Given the material below, return only the lines starting at the line with "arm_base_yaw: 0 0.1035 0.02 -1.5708" and ending at the line with "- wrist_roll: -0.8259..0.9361", exactly as they appear.

______________________________

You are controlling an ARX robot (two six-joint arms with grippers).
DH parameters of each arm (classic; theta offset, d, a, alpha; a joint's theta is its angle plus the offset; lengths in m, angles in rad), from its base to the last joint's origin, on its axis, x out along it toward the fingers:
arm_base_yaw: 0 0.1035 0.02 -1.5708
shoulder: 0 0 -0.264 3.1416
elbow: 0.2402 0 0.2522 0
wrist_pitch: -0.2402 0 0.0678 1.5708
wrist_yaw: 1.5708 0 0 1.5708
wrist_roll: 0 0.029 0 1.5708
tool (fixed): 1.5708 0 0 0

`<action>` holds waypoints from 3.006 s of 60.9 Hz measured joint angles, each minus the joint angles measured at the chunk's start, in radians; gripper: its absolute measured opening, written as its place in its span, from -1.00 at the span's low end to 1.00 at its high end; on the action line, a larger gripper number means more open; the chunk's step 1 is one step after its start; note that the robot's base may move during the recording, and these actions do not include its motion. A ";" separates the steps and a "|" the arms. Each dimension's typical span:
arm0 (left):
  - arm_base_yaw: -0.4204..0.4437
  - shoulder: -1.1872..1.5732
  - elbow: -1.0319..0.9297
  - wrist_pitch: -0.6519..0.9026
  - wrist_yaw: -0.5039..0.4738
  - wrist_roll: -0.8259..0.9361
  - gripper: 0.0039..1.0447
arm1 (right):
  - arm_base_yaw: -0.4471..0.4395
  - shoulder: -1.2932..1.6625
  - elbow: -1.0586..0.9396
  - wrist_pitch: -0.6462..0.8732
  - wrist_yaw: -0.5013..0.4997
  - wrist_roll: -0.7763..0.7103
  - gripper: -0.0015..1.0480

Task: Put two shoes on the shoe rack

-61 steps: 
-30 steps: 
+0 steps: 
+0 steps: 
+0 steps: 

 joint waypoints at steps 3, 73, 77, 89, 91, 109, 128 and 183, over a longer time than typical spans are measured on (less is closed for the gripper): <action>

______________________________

- Written solution
arm_base_yaw: 0 0.1035 0.02 -1.5708
shoulder: 0 0 -0.264 3.1416
elbow: 0.2402 0 0.2522 0
wrist_pitch: -0.2402 0 0.0678 1.5708
wrist_yaw: 1.5708 0 0 1.5708
wrist_roll: 0 0.029 0 1.5708
tool (fixed): 1.5708 0 0 0

`<action>` holds waypoints from 3.006 s of 60.9 Hz measured joint angles, each minus the joint angles measured at the chunk's start, in radians; gripper: its absolute measured opening, written as its place in its span, from -1.00 at the span's low end to 1.00 at its high end; on the action line, a larger gripper number means more open; the chunk's step 1 is one step after its start; note that the robot's base may move during the recording, and these actions do not include its motion. A ";" separates the steps and a "|" the arms. Each dimension's typical span:
arm0 (left):
  - arm_base_yaw: -0.4204..0.4437
  - shoulder: -1.1872..1.5732
  - elbow: -1.0319..0.9297
  - wrist_pitch: -0.6519..0.9026
  - wrist_yaw: -0.5039..0.4738
  - wrist_roll: -0.8259..0.9361

That completes the answer to the exercise.